After the driver perforates the desired loop, it executes that modified executable on the representative input, this time multiple times, as these could be non-deterministic even if the original program was not.¹

The driver checks the return code of the execution and treats crashing programs as unacceptable. It also measures the execution of each program in wall-clock time. The output is saved to disk then compared with the standard, non-perforated output. The comparison uses the application-specific errors module, calculating the error between the perforated and expected result for a number of user-defined metrics. This driver repeats this for every potential perforation rate, and then write the results out as another JSON file.

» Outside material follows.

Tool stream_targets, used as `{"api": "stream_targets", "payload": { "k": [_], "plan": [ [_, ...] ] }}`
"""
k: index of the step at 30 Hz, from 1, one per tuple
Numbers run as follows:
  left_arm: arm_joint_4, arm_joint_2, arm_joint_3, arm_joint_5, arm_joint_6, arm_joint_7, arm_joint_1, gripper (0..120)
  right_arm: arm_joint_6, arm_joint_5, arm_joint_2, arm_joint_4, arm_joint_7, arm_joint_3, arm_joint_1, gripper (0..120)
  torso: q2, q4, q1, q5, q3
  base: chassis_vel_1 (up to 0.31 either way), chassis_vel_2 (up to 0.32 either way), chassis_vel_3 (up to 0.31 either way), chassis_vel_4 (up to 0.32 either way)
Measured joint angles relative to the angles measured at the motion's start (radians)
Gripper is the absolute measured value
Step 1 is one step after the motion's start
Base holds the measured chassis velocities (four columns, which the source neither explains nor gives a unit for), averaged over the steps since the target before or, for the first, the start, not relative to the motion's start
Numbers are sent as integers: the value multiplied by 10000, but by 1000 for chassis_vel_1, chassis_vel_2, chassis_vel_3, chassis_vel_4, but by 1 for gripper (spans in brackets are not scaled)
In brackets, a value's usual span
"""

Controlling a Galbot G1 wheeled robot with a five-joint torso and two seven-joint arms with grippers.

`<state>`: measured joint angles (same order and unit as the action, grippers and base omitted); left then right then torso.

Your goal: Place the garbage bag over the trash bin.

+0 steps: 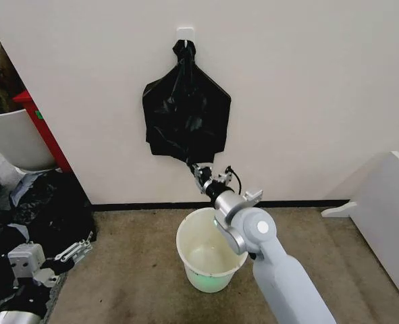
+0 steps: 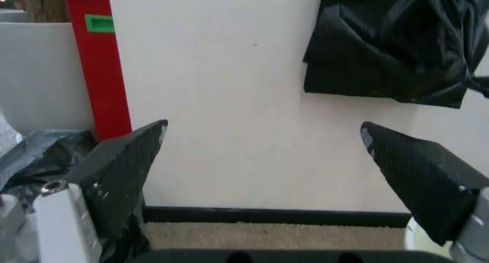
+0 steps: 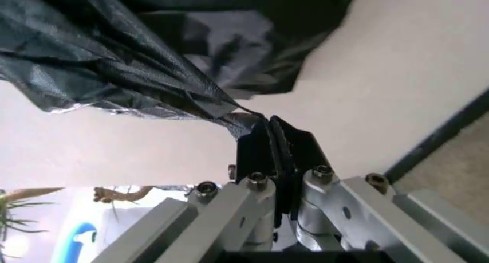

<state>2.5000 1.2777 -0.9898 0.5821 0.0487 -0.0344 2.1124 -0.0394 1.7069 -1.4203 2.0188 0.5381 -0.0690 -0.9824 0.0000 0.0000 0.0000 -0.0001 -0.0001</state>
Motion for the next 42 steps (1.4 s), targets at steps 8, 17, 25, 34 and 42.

For sum_to_n, this looks like the following (with some light post-processing for brevity):

{
    "{\{\"sum_to_n\": {\"%2,%4,%6\": 1}}}": {
        "return_code": 0,
        "time": 0.0195,
        "errors": {
            "error_ratio": 0.0
        }
    },
    "{\{\"sum_to_n\": {\"%2,%4,%6\": 2}}}": {
        "return_code": 0,
        "time": 0.0194,
        "errors": {
            "error_ratio": 0.4
        }
    },
    "{\{\"sum_to_n\": {\"%2,%4,%6\": 3}}}": {
        "return_code": 0,
        "time": 0.0197,
        "errors": {
            "error_ratio": 0.7
        }
    },
    "{\{\"sum_to_n\": {\"%2,%4,%6\": 5}}}": {
        "return_code": 0,
        "time": 0.0196,
        "errors": {
            "error_ratio": 1.0
        }
    }
    // ...
}

Here, our wall-clock execution time is essentially a wash, because the loop is so small that the difference is negligible relative to noise. However, we can see that the error ratio does drastically change as we increase the perforation rate, from perfect for the standard run to completely unacceptable at a perforation rate of 5, as we might expect (skipping 4 in every 5 iterations is skipping every integer except 0!). Note that if our application had multiple loops, we would see a results equal to the number of loops times the number of perforation rates (one run for each).

The final task of the driver is to combine what it learned about how much it can mangle each loop into one final answer. That is, where we were previously perforating each loop in turn, we now want to perforate some subset of the loops that we determined don't hurt the accuracy too much. Here, we follow the lead of the original loop perforation paper in making a greedy assumption—that we can choose an final loop perforation strategy based on joining the maximum perforation rate for each loop that that was below the error tolerance. This strategy makes the very optimistic assumption that errors do not interfere in destructive ways to cause crashes; in the published paper their system backtracks in the case that the combined executable is unacceptable. For the purpose of this project, we simply ungracefully fail in that case.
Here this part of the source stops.